Stellantis and LG jointly wrote to Prime Minister Justin Trudeau April 19 — about a month after Volkswagen said it had secured a deal to set up in Canada and one day before the size of the subsidies offered to Volkswagen were made public.
“We have seen the Canadian government make major announcements in the last month with other automotive manufacturers, while the Special Contribution Agreement remains unsigned,” wrote Stellantis CEO Carlos Tavares and LG Energy Solution CEO Young Soo Kwon, in a letter obtained by The Canadian Press.
Stellantis and LG wanted Canada to seal the deal on an agreement that the companies said was finalized in February.
“In the event our agreement is not promptly executived, we will be forced to make difficult decisions regarding this project and other respective investments in Canada in order to deliver on our commitments to bring new technology to the North American market.”
For Volkswagen, Canada offered a $700-million capital contribution and $8 billion to $13 billion in production subsidies for the batteries it makes over the first decade, to match what the company would get in production tax credits under the Inflation Reduction Act.
That contract includes a provision that if for any reason the IRA subsidies are reduced or eliminated before the end of Canada’s deal with Volkswagen, the production subsidies provided by the government will similarly be reduced or eliminated.
Nobody has specifically said yet what the equivalent IRA subsidy would be for Stellantis. Its plant is about half the size of Volkswagen’s, with a production capacity of 45 gigawatt hours annually or enough to power about half a million Fiat New 500s. The Volkswagen plant is to eventually produce 90 gigawatt hours every year, or enough to power about one million electric vehicles.
That means the subsidies for Stellantis likely wouldn’t add up to as much as those in the Volkswagen deal. Champagne said only the deal offered to Stellantis is “a fair deal quite similar to what we have offered to Volkswagen.”
Ontario did not contribute to the production subsidies in the Volkswagen deal, but sometime over the winter, Canada asked Ontario to contribute more than just capital money for Stellantis.

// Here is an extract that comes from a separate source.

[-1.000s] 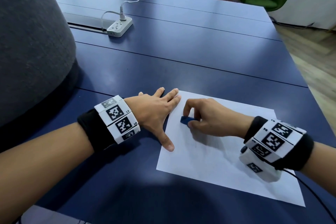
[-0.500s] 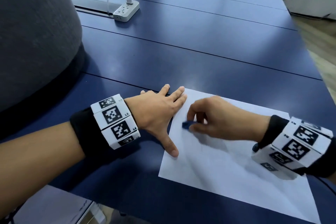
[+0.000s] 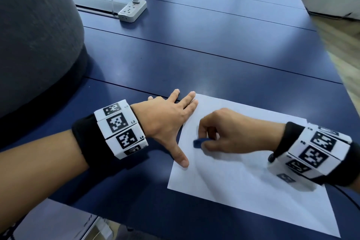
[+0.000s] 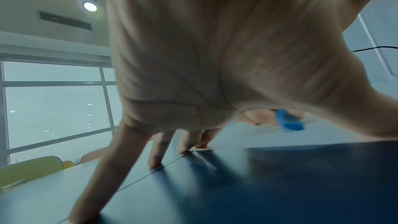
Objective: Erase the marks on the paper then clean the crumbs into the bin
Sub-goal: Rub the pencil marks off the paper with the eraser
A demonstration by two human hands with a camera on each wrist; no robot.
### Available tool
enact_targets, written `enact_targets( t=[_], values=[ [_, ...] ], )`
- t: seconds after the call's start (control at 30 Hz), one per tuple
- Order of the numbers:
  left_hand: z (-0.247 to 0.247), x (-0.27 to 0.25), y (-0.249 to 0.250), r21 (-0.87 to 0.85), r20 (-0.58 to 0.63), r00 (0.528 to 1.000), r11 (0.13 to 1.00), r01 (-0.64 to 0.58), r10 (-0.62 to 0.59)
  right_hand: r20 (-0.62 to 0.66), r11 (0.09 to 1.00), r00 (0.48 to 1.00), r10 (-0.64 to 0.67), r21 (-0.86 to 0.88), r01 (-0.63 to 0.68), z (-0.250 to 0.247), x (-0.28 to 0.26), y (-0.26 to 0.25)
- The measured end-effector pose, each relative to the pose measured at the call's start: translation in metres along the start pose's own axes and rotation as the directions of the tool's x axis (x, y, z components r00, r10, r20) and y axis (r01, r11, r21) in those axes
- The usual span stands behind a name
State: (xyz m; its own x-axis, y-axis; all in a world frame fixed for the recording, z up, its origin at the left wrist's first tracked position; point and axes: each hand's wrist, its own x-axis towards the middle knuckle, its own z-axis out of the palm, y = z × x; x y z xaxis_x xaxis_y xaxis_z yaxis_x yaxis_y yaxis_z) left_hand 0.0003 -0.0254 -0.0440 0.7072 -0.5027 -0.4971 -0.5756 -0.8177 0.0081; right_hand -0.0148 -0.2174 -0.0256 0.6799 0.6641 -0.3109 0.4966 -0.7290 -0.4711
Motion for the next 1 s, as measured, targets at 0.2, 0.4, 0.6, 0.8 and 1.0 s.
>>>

Champagne said that when Canada agreed to renegotiate with Stellantis, “we did that with the understanding that as we have always done with our friends in Ontario, that we would be together.”
Finance Minister Chrystia Freeland would not say how much Canada had offered Stellantis itself because “it’s never a good idea to negotiate in public,” nor would she explain why Ontario is being asked to contribute more.

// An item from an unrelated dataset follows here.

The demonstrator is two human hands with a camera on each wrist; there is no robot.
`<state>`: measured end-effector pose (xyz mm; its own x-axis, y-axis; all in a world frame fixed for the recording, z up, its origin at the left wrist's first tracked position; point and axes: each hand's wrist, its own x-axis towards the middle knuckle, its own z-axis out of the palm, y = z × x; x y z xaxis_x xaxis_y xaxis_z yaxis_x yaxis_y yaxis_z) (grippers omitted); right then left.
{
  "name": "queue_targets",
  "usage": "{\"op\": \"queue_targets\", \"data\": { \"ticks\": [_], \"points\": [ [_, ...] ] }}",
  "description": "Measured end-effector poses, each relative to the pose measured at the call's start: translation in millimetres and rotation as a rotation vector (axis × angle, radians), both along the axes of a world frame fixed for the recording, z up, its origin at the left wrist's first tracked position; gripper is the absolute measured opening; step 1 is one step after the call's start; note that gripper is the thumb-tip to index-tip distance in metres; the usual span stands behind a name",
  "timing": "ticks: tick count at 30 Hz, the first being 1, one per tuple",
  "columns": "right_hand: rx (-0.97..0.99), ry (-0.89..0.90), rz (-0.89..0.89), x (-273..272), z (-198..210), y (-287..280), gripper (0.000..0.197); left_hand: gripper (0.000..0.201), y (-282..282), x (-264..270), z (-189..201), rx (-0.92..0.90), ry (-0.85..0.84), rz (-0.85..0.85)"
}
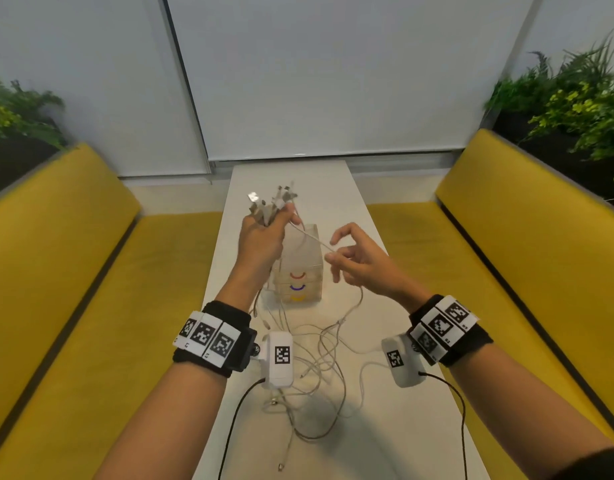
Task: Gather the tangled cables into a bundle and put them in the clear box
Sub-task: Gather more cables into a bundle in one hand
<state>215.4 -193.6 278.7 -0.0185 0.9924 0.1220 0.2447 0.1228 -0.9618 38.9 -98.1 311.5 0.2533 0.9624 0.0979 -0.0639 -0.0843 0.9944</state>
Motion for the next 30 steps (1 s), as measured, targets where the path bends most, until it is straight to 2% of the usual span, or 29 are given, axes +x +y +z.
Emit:
{"op": "queue_targets", "data": {
  "ticks": [2, 4, 6, 8, 10, 13, 15, 17, 19, 21, 24, 26, 28, 30],
  "points": [
    [0.007, -0.091, -0.054, 19, -19, -4, 0.03, 0.029, 8, -10, 7, 0.002, -0.108, 0.062],
    [0.042, -0.244, -0.154, 32, -34, -7, 0.045, 0.031, 14, -17, 12, 0.028, -0.153, 0.102],
    [0.116, -0.53, -0.307, 39, -40, -8, 0.058, 0.032, 13, -18, 12, 0.053, -0.157, 0.14],
    [0.149, -0.843, -0.457, 46, -37, -7, 0.063, 0.034, 10, -16, 11, 0.04, -0.194, 0.198],
    [0.108, -0.984, -0.533, 56, -36, -7, 0.063, 0.035, 10, -19, 15, -0.008, -0.281, 0.277],
    [0.011, -0.975, -0.568, 73, -47, -12, 0.064, 0.035, 20, -34, 23, -0.045, -0.364, 0.335],
    [-0.047, -0.935, -0.551, 82, -58, -17, 0.068, 0.033, 26, -41, 24, -0.039, -0.326, 0.296],
    [-0.159, -0.869, -0.438, 87, -65, -22, 0.072, 0.032, 27, -42, 20, -0.04, -0.235, 0.204],
    [-0.303, -0.77, -0.266, 87, -66, -23, 0.061, 0.032, 24, -39, 16, -0.031, -0.112, 0.099],
    [-0.397, -0.695, -0.18, 83, -66, -24, 0.057, 0.032, 20, -38, 14, 0.0, -0.005, 0.009],
    [-0.539, -0.552, -0.131, 80, -69, -23, 0.079, 0.035, 12, -46, 24, -0.016, 0.011, -0.166],
    [-0.675, -0.549, -0.061, 79, -76, -21, 0.083, 0.035, 8, -54, 36, -0.057, -0.027, -0.3],
    [-0.733, -0.638, -0.004, 79, -84, -18, 0.063, 0.035, 7, -59, 44, -0.061, 0.007, -0.372],
    [-0.701, -0.767, 0.019, 76, -94, -11, 0.038, 0.037, 8, -60, 43, -0.03, 0.13, -0.352]
  ]
}}
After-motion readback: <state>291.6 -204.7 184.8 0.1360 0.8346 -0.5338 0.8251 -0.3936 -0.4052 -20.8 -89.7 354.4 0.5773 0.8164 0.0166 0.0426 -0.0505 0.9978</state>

“I’m not going to negotiate in public on the specifics, but we are very clear that Ontario needs to contribute its fair share,” she said.
Both she and Champagne are adamant that Ontario stands to benefit the most from the two plants — Stellantis is promising to create up to 2,500 jobs and Volkswagen up to 3,000 — and it should contribute more money.
Freeland repeated that provinces should be making such contributions during a House of Commons finance committee meeting Tuesday, after she was asked by a Bloc Quebecois MP about when Quebec will get its fair share of Canada’s investments in clean technology.